* [Task objective]: Send back the data below exactly. Drop every picture.

(Collected data entries)
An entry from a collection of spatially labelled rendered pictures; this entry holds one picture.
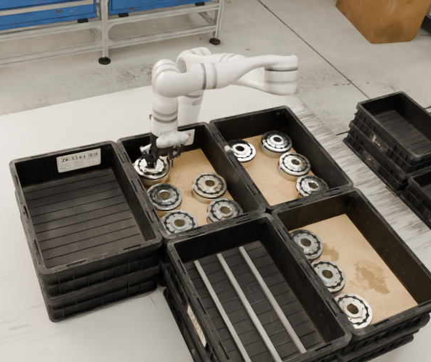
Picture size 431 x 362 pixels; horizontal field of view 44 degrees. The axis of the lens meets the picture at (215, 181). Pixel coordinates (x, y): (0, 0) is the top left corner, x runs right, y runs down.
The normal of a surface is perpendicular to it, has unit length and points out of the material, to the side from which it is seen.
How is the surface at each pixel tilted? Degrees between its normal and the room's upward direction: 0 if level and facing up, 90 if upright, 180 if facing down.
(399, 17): 90
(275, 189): 0
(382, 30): 91
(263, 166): 0
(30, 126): 0
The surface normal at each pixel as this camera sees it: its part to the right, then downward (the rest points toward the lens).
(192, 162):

* [Exercise output]:
An entry from a collection of spatially labelled rendered pictures; this entry holds one picture.
Picture size 431 x 362 pixels; horizontal field of view 44 degrees. The axis of the lens meets the picture at (215, 181). Pixel coordinates (x, y): (0, 0) is the top left corner, x runs right, y runs down.
The normal of a surface is perpendicular to it, has unit length and points out of the material, to the side from which it is seen.
How is the surface at each pixel tilted? Degrees between its normal and the room's upward direction: 0 if level and facing up, 90 if upright, 180 if facing down.
(399, 17): 90
(275, 189): 0
(382, 30): 91
(263, 166): 0
(30, 126): 0
The surface normal at each pixel as this camera sees it: its part to the right, then downward (the rest points toward the lens).
(192, 162):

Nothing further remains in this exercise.